Isothermal titration calorimetry of the interaction between wild-type a_NT(1–372) and mutant subunit d. a and e, close-up of the contact between d and the a_NT distal (a) and proximal (e) lobe. b–d, ITC (b), gel filtration (c), and SDS-PAGE (d) of the d triple mutant (D144A,E146A,E150A) with a_NT(1–372). f–h, ITC (f), gel filtration (g), and SDS-PAGE (h) of the d quadruple mutant (D37A,E40A,D41A,K43A) with a_NT(1–372). i–l, as a negative control, a subunit d mutant with acidic residues (Glu-198, Glu-199, and Glu-202) outside of the predicted interface with a_NT changed to alanines was titrated with wild-type a_NT(1–372).
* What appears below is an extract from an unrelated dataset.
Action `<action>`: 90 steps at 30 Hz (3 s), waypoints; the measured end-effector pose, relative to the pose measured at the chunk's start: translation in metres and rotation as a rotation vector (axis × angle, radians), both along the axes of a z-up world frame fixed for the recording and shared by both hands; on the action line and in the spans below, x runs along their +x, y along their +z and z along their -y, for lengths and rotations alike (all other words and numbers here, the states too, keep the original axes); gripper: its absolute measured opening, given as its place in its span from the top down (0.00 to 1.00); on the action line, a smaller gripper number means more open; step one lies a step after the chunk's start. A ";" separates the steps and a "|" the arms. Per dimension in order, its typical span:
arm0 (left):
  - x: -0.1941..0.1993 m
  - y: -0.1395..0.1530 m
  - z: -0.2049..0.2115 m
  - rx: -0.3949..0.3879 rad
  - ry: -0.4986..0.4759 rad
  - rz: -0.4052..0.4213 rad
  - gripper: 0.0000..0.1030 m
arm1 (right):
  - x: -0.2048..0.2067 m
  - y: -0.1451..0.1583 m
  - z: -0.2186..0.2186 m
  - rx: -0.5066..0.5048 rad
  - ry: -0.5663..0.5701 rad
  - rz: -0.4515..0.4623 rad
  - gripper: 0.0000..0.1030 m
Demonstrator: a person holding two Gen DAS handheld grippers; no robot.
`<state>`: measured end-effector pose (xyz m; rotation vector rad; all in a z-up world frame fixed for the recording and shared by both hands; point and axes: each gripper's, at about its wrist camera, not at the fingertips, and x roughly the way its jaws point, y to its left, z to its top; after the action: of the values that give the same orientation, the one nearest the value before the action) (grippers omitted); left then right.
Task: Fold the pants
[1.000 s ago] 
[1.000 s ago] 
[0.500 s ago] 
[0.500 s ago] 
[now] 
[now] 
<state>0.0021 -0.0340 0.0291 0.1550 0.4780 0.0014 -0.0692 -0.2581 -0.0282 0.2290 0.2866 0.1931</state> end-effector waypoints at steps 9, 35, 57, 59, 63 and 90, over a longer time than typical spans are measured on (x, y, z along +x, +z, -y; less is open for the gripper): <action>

Fitting the data revealed a K_a of ∼4 ×10⁵ ± 8 × 10⁴ M (K_d ∼ 2.5 μm; N ∼ 1.2; ΔH = −12.4 ± 0.49 kJ/mol; ΔS ∼ 63 J·(mol·K)⁻¹). Shown are representative ITC titrations of at least two repeats for each mutant. Note that the gel filtration column was repacked after the experiments in Fig. 6, resulting in a slightly different elution volume for the recombinant subunits for the two sets of titrations shown in Figs. 6 and 7.